La vendemmia 2019 ormai può dirsi ultimata. Nel dibattito inerente il settore vitivinicolo si parla tanto di prezzi delle uve, ma si parla poco di retribuzione dei lavoratori. In Franciacorta, in seguito al caso “Demetra’’, quest’anno sono state riviste al rialzo le paghe, superando in molti casi il livello posto dai contratti provinciali. Qual è la situazione in Oltrepò?

«La retribuzione già prevista dalla contrattazione provinciale per quanto riguarda la raccolta sia di uva che di altri tipi di frutta è appena inferiore a quella dell’operaio comune. Se tutti rispettassero quello che è il parametro provinciale, i lavoratori avrebbero una paga ordinaria decorosa, perché si parla di circa 9,56 euro lordi per un avventizio. Non stiamo parlando di cifre ridicole, come quando si sente parlare di 3 euro all’ora in certi casi che emergono alle cronache nazionali. Il problema sono quelli che pagano i 7 euro fuori busta. O i 7,50 euro quando c’erano i voucher. La CGIL ha promosso una campagna contro i voucher. Qual era il meccanismo? Il voucher da 7,50 euro, un unico voucher, veniva dato per un’intera giornata. Il resto veniva pagato fuori dal sistema.»

E a proposito del rinnovo della contrattazione provinciale?
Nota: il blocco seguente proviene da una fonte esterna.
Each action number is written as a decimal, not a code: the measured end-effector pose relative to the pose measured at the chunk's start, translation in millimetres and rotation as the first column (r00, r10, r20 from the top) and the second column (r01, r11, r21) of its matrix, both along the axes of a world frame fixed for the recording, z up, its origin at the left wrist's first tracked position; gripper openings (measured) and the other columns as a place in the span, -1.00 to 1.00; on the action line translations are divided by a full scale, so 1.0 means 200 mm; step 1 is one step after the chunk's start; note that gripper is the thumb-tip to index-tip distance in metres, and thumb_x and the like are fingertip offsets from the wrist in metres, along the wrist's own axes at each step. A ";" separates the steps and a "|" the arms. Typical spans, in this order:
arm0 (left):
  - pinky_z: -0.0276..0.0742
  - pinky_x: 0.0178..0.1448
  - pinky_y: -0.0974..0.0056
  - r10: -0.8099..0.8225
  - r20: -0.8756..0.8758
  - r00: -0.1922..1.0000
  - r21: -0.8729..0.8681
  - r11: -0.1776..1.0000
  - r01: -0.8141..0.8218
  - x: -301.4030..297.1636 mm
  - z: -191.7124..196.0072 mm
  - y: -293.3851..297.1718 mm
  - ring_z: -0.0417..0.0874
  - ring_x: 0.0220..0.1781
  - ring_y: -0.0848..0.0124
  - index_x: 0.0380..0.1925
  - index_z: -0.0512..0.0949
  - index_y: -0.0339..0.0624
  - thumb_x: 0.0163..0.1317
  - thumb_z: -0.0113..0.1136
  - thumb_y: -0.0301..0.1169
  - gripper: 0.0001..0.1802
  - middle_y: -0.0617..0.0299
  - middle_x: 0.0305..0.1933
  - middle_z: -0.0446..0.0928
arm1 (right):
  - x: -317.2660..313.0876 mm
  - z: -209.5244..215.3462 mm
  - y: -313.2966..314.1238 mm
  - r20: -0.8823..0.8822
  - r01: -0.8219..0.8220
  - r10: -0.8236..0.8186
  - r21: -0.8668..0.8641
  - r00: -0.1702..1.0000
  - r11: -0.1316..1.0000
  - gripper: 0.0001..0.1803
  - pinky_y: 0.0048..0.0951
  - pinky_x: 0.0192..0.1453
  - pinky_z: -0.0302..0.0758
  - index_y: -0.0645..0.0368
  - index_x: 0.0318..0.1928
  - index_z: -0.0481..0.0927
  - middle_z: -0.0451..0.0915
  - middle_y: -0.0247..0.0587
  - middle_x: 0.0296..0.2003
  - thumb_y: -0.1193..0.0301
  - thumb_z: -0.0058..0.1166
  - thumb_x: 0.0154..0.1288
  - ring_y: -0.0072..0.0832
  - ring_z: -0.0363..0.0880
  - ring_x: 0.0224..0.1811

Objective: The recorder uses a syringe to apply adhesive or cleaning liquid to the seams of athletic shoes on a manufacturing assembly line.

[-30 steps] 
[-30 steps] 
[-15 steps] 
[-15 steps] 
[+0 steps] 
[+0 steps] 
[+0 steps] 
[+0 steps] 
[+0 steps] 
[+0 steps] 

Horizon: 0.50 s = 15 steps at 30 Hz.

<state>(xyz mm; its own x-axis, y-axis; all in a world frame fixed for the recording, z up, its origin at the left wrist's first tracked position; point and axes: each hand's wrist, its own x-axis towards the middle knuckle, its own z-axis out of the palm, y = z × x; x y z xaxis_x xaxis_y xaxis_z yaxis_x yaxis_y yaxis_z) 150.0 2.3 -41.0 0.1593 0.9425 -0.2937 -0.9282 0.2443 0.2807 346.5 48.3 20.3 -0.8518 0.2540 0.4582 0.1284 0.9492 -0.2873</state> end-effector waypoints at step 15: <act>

«In agricoltura, come anche in edilizia, essendovi una situazione molto frammentata per quanto riguarda le imprese, spesso piccole, non è possibile effettuare contrattazioni di secondo livello. La contrattazione provinciale viene applicata a tutti i lavoratori che operano in Provincia di Pavia. Ora, come tutte le province, andremo al rinnovo.»

Con quali aspettative?

«Quest’anno abbiamo rimarcato l’esigenza istituire la figura di RLS territoriale (Rappresentante dei Lavoratori per la Sicurezza, ndr), che sarebbe finanziato dall’Ente Bilaterale. Visto che l’Ente ha risorse a disposizione risorse. Avevamo tentato già in passato di istituire questa figura, solo che le controparti ce l’avevano bocciata in partenza. Non possiamo occuparci di queste questioni solo quando si verifica un’emergenza, quando succede il caso mediatico. Vorremmo fare qualcosa di strutturale, e mi permetto di aggiungere che sono anche le associazioni datoriali ad avere l’interesse che si sviluppi questo tema. L’RLS territoriale non deve essere visto come quello che va a minacciare: serve a entrambe le parti proprio per evitare che ci siano fenomeni che poi sfociano in morti o infortuni gravi. Uno dei settori con la percentuale più alti di incidenti è proprio quello agricolo.»